Supplements, why Take the Risk?
Contaminated supplements have been blamed for a number of positive drug tests in recent years, and the situation is not improving.
The Olympic Movement and many national drug agencies now have a policy of "strict liability", whereby individual athletes are solely responsible for whatever substance that is found in their bodies. It doesn't matter whether the banned substance was taken inadvertently or not. The fact that it is there is enough for them to test positive, and thereby attract a suspension.
In 2000, a British review panel concluded that the risk of ingesting nandrolone via the "normal everyday consumption of food" was negligible. However, they did note that "athletes could be at risk if they consumed supplements which have little or no regulation of their contents."
Supplement Contamination Issue
In October 2000, the IOC commissioned a study on the prevalence of banned substances in nutritional supplements.
A total of 634 non-hormonal nutritional supplements from 13 countries and 215 different suppliers were tested in the study. The results showed that an incredible 94 samples (14.8%) were found to contain unlisted substances that would lead to a positive doping test.

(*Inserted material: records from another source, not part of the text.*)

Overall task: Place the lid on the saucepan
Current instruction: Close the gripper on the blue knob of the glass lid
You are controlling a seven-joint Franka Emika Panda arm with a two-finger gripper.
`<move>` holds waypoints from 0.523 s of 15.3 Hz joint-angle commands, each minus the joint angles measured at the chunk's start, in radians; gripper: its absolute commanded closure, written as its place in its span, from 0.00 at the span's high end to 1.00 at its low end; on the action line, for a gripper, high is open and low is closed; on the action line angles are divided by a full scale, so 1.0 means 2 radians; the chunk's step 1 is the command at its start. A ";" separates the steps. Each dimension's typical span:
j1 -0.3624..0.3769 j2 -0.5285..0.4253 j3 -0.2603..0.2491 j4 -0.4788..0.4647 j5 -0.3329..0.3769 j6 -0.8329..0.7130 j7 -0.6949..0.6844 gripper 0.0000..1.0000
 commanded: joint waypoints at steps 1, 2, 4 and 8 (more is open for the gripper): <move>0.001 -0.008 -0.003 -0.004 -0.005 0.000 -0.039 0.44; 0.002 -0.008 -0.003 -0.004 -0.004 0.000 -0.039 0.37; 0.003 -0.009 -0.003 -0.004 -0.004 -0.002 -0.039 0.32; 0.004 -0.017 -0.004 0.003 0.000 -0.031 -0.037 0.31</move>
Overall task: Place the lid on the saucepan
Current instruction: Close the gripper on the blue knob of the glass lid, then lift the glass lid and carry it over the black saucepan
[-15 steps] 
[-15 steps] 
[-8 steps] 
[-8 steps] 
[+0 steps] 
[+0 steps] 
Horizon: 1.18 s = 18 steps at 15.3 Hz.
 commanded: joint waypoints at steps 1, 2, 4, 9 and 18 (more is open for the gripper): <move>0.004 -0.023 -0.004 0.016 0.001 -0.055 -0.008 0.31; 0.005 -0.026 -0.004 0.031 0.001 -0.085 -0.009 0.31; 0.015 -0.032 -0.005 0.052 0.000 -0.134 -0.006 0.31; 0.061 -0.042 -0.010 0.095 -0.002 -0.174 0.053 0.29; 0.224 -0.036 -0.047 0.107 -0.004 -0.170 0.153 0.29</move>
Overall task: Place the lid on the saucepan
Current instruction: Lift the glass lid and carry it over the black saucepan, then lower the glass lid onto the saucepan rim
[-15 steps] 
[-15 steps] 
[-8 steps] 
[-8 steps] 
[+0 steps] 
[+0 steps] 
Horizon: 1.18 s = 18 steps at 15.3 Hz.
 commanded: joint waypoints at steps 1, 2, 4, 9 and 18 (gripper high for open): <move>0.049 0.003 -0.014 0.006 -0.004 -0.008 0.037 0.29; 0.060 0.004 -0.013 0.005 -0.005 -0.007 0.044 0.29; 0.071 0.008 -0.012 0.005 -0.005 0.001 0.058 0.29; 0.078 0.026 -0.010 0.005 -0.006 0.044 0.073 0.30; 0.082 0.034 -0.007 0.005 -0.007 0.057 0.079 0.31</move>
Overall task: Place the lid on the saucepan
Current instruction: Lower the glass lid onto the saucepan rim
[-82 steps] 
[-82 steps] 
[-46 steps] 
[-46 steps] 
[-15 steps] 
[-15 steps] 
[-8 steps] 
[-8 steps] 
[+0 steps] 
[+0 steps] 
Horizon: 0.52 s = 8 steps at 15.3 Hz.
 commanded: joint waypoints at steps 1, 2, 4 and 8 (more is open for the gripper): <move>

"The IOC hopes the results of this study demonstrate to governments and the industry the need for greater quality control to ensure substances not found on the label are not found in the product. The IOC Medical Commission recommends controls, similar to those pertaining to the manufacture of pharmaceuticals, be applied to the production of nutritional supplements."
How Do Supplements Get Contaminated?
The lack of quality assurance is blamed for the high number of supplement contaminations.
On the basis of the Cologne study, it seems that the only way to guarantee you will never test positive from a contaminated supplement is not to buy one manufactured in the USA, the Netherlands, the UK, Italy or Germany. If all athletes boycotted these supplements, then the multi-billion dollar industry might wake up and call for more regulation.
Are Supplements Necessary?
The short answer to this question is a qualified "yes." Sports nutrition has come a long way in the last 20 years.